What you are asked to do »
All the data that follows should be repeated exactly, without a single picture.

### Data to examine

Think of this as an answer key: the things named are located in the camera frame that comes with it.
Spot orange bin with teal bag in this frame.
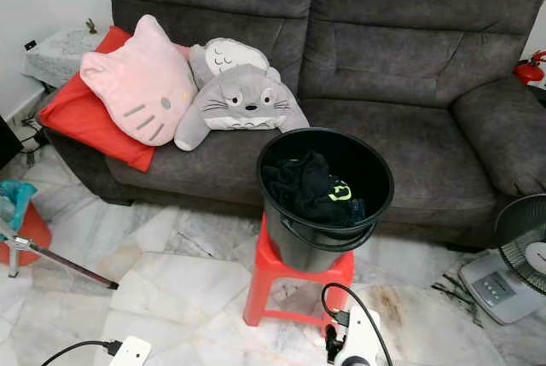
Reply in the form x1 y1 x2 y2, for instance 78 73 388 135
0 180 53 267

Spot black shirt with green logo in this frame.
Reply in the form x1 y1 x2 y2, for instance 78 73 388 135
260 150 368 229

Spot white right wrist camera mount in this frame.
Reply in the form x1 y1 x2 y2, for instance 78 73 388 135
340 305 383 366

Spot red fire extinguisher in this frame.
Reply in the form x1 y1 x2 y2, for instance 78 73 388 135
514 49 546 86

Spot red square cushion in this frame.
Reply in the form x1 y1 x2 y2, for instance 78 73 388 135
38 26 194 173

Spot silver metal clothes rack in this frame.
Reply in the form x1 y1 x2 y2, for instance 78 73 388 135
0 225 121 291

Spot grey Totoro cushion open eyes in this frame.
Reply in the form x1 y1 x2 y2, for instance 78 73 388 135
172 62 311 153

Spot black plastic bucket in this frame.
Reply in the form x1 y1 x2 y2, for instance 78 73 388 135
256 126 396 274

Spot red plastic stool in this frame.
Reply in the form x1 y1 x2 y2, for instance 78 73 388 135
242 212 356 338

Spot grey floor fan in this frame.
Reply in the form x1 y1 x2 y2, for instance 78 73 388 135
458 194 546 326

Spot grey brown fabric sofa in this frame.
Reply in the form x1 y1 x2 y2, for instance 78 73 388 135
43 0 546 253

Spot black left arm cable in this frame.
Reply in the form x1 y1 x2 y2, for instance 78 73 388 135
40 340 124 366

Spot side table with lace cloth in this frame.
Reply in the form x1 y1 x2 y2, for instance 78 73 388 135
20 23 113 90

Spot pink cat face cushion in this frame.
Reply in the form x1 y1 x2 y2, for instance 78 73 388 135
78 14 200 148

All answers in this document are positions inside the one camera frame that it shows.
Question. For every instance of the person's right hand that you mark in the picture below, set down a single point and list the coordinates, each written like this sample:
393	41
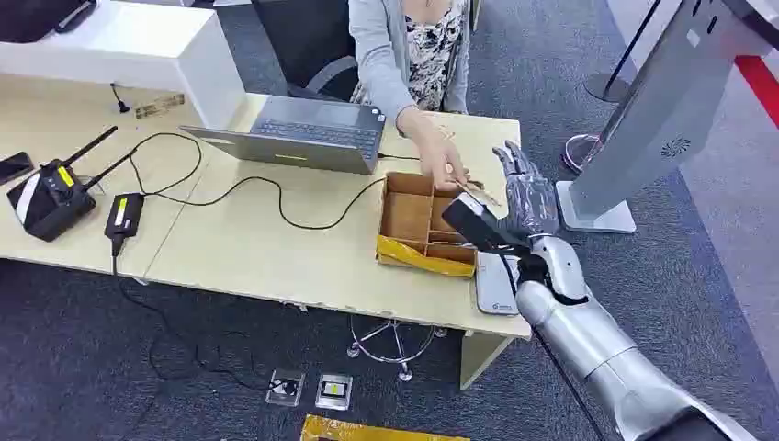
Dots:
435	152

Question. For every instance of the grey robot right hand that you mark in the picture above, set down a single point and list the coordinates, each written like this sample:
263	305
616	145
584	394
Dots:
530	201

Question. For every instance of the thin wooden card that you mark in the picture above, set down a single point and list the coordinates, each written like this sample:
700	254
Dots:
485	196

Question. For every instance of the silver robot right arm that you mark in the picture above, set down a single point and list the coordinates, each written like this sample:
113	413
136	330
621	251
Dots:
584	335

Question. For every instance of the round chrome stanchion base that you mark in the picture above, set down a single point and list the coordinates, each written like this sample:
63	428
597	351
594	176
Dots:
575	155

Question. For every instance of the wooden card box, yellow tape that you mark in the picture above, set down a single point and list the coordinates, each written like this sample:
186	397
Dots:
408	216

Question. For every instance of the white card reader pad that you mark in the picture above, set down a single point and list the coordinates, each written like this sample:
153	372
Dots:
494	292

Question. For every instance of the person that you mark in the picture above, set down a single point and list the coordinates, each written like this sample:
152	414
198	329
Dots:
377	42

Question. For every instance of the grey laptop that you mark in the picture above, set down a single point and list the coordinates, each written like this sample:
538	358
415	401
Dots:
304	131

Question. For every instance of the stanchion with black pole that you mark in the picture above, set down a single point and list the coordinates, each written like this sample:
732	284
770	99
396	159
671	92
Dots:
602	88

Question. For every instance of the grey standing kiosk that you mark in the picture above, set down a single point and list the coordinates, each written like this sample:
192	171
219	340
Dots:
657	109

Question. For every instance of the pale desk leg panel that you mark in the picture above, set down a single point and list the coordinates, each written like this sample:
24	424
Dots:
478	359

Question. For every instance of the black office chair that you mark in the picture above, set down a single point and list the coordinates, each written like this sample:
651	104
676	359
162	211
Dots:
298	36

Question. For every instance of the chrome stool base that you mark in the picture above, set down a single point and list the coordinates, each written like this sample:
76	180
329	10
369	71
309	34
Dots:
405	372

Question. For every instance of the floor socket with yellow label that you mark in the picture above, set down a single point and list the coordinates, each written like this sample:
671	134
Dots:
333	391

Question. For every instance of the floor socket with plug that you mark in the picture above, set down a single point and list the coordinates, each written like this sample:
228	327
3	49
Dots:
286	387

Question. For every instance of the yellow taped cardboard box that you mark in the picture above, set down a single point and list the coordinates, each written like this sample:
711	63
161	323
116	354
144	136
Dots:
341	431

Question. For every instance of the white cabinet block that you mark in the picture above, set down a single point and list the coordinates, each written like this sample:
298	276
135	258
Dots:
152	48

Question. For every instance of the small black plug stub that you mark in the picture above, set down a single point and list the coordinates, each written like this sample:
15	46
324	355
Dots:
123	108

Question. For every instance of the black power adapter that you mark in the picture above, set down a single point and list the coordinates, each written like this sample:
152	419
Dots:
125	216

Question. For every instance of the black radio unit with antennas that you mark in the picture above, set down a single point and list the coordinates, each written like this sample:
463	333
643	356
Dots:
51	201

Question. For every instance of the black phone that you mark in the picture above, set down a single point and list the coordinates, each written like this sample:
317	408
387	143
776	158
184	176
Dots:
15	166

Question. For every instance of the black bag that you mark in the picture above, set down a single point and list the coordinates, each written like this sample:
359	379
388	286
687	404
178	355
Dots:
30	18

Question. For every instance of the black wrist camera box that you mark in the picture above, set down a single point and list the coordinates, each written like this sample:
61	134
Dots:
475	225

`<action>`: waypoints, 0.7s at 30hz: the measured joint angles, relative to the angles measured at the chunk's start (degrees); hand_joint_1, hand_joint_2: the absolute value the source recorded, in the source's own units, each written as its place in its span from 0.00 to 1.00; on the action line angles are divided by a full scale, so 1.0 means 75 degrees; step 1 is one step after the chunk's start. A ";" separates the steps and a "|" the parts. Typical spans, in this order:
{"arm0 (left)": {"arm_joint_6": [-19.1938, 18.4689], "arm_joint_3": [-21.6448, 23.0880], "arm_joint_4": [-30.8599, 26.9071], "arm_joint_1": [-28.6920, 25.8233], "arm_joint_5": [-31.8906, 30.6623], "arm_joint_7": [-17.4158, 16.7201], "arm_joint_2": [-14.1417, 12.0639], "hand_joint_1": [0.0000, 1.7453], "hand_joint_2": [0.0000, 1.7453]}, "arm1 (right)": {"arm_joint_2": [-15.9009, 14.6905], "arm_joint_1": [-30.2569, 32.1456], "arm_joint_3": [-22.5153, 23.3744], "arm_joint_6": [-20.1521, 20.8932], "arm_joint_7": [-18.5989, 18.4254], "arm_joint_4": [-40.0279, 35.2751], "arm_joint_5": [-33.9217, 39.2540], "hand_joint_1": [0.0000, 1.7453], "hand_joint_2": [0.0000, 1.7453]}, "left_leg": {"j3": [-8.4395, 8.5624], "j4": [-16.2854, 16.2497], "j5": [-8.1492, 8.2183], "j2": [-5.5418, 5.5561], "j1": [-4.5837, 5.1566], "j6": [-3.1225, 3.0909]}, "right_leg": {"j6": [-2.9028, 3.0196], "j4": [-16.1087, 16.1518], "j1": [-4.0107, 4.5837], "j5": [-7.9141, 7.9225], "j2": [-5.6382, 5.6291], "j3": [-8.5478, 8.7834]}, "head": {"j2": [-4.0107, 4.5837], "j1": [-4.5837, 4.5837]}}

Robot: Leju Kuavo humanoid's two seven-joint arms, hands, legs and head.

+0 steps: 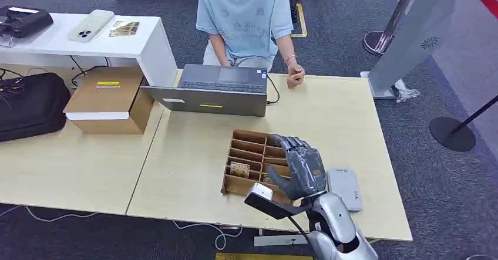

######

Task answer »
Think of this as an answer key: the things named are located in the camera frame that comes with it.
Spot orange bin with teal bag in this frame.
Reply in the form x1 y1 x2 y2, for instance 78 73 388 135
0 180 53 267

Spot black shirt with green logo in this frame.
Reply in the form x1 y1 x2 y2, for instance 78 73 388 135
260 150 368 229

Spot white right wrist camera mount in this frame.
Reply in the form x1 y1 x2 y2, for instance 78 73 388 135
340 305 383 366

Spot red fire extinguisher in this frame.
Reply in the form x1 y1 x2 y2, for instance 78 73 388 135
514 49 546 86

Spot red square cushion in this frame.
Reply in the form x1 y1 x2 y2, for instance 78 73 388 135
38 26 194 173

Spot silver metal clothes rack in this frame.
Reply in the form x1 y1 x2 y2, for instance 78 73 388 135
0 225 121 291

Spot grey Totoro cushion open eyes in this frame.
Reply in the form x1 y1 x2 y2, for instance 78 73 388 135
172 62 311 153

Spot black plastic bucket in this frame.
Reply in the form x1 y1 x2 y2, for instance 78 73 388 135
256 126 396 274

Spot red plastic stool in this frame.
Reply in the form x1 y1 x2 y2, for instance 78 73 388 135
242 212 356 338

Spot grey floor fan in this frame.
Reply in the form x1 y1 x2 y2, for instance 78 73 388 135
458 194 546 326

Spot grey brown fabric sofa in this frame.
Reply in the form x1 y1 x2 y2, for instance 78 73 388 135
43 0 546 253

Spot black left arm cable in this frame.
Reply in the form x1 y1 x2 y2, for instance 78 73 388 135
40 340 124 366

Spot side table with lace cloth in this frame.
Reply in the form x1 y1 x2 y2, for instance 78 73 388 135
20 23 113 90

Spot pink cat face cushion in this frame.
Reply in the form x1 y1 x2 y2, for instance 78 73 388 135
78 14 200 148

All answers in this document are positions inside the one camera frame that it shows.
Question. For every instance of the person's right hand that you mark in the picture below, set down a single point and list the coordinates, each written like this sample:
393	41
Dots:
435	152

Question. For every instance of the grey robot right hand that you mark in the picture above, set down a single point and list the coordinates, each written like this sample:
263	305
616	145
584	394
Dots:
530	201

Question. For every instance of the thin wooden card that you mark in the picture above, set down a single point and list the coordinates, each written like this sample:
700	254
Dots:
485	196

Question. For every instance of the silver robot right arm that you mark in the picture above, set down a single point and list the coordinates, each written like this sample:
113	413
136	330
621	251
Dots:
584	335

Question. For every instance of the round chrome stanchion base that you mark in the picture above, set down a single point and list the coordinates, each written like this sample:
63	428
597	351
594	176
Dots:
575	155

Question. For every instance of the wooden card box, yellow tape that you mark in the picture above, set down a single point and list the coordinates, each written like this sample:
186	397
Dots:
408	216

Question. For every instance of the white card reader pad that you mark in the picture above, set down a single point and list the coordinates, each written like this sample:
153	372
Dots:
494	292

Question. For every instance of the person that you mark in the picture above, set down a single point and list the coordinates, each written like this sample:
152	414
198	329
Dots:
377	42

Question. For every instance of the grey laptop that you mark in the picture above, set down a single point and list the coordinates, each written like this sample:
538	358
415	401
Dots:
304	131

Question. For every instance of the stanchion with black pole that you mark in the picture above, set down a single point and list the coordinates, each written like this sample:
732	284
770	99
396	159
671	92
Dots:
602	88

Question. For every instance of the grey standing kiosk that you mark in the picture above, set down a single point and list the coordinates, each written like this sample:
192	171
219	340
Dots:
657	109

Question. For every instance of the pale desk leg panel that you mark in the picture above, set down a single point and list the coordinates, each written like this sample:
24	424
Dots:
478	359

Question. For every instance of the black office chair that you mark in the picture above, set down a single point and list the coordinates, each written like this sample:
651	104
676	359
162	211
Dots:
298	36

Question. For every instance of the chrome stool base that you mark in the picture above, set down a single point and list the coordinates, each written like this sample:
76	180
329	10
369	71
309	34
Dots:
405	372

Question. For every instance of the floor socket with yellow label that you mark in the picture above, set down a single point and list the coordinates, each written like this sample:
671	134
Dots:
333	391

Question. For every instance of the floor socket with plug that you mark in the picture above, set down a single point and list the coordinates, each written like this sample:
228	327
3	49
Dots:
286	387

Question. For every instance of the yellow taped cardboard box that you mark in the picture above, set down a single point and list the coordinates, each written like this sample:
711	63
161	323
116	354
144	136
Dots:
341	431

Question. For every instance of the white cabinet block that you mark in the picture above, set down a single point and list the coordinates, each written like this sample:
298	276
135	258
Dots:
152	48

Question. For every instance of the small black plug stub that you mark in the picture above, set down a single point and list the coordinates, each written like this sample:
15	46
324	355
Dots:
123	108

Question. For every instance of the black power adapter that you mark in the picture above, set down a single point and list the coordinates, each written like this sample:
152	419
Dots:
125	216

Question. For every instance of the black radio unit with antennas that you mark in the picture above, set down a single point and list the coordinates, each written like this sample:
463	333
643	356
Dots:
51	201

Question. For every instance of the black phone that you mark in the picture above, set down a single point and list the coordinates, each written like this sample:
317	408
387	143
776	158
184	176
Dots:
15	166

Question. For every instance of the black bag that you mark in the picture above, set down a single point and list the coordinates, each written like this sample:
359	379
388	286
687	404
178	355
Dots:
30	18

Question. For every instance of the black wrist camera box that you mark in the picture above, set down a single point and list the coordinates, each written like this sample:
61	134
Dots:
475	225

`<action>`: waypoints, 0.7s at 30hz: the measured joint angles, relative to the angles measured at the chunk's start (degrees); hand_joint_1, hand_joint_2: the absolute value the source recorded, in the source's own units, each written as its place in its span from 0.00 to 1.00; on the action line angles are divided by a full scale, so 1.0 means 75 degrees; step 1 is one step after the chunk's start. A ";" separates the steps and a "|" the parts. Typical spans, in this order:
{"arm0 (left)": {"arm_joint_6": [-19.1938, 18.4689], "arm_joint_3": [-21.6448, 23.0880], "arm_joint_4": [-30.8599, 26.9071], "arm_joint_1": [-28.6920, 25.8233], "arm_joint_5": [-31.8906, 30.6623], "arm_joint_7": [-17.4158, 16.7201], "arm_joint_2": [-14.1417, 12.0639], "hand_joint_1": [0.0000, 1.7453], "hand_joint_2": [0.0000, 1.7453]}, "arm1 (right)": {"arm_joint_2": [-15.9009, 14.6905], "arm_joint_1": [-30.2569, 32.1456], "arm_joint_3": [-22.5153, 23.3744], "arm_joint_6": [-20.1521, 20.8932], "arm_joint_7": [-18.5989, 18.4254], "arm_joint_4": [-40.0279, 35.2751], "arm_joint_5": [-33.9217, 39.2540], "hand_joint_1": [0.0000, 1.7453], "hand_joint_2": [0.0000, 1.7453]}, "left_leg": {"j3": [-8.4395, 8.5624], "j4": [-16.2854, 16.2497], "j5": [-8.1492, 8.2183], "j2": [-5.5418, 5.5561], "j1": [-4.5837, 5.1566], "j6": [-3.1225, 3.0909]}, "right_leg": {"j6": [-2.9028, 3.0196], "j4": [-16.1087, 16.1518], "j1": [-4.0107, 4.5837], "j5": [-7.9141, 7.9225], "j2": [-5.6382, 5.6291], "j3": [-8.5478, 8.7834]}, "head": {"j2": [-4.0107, 4.5837], "j1": [-4.5837, 4.5837]}}

Robot: Leju Kuavo humanoid's two seven-joint arms, hands, legs and head.

+0 steps: 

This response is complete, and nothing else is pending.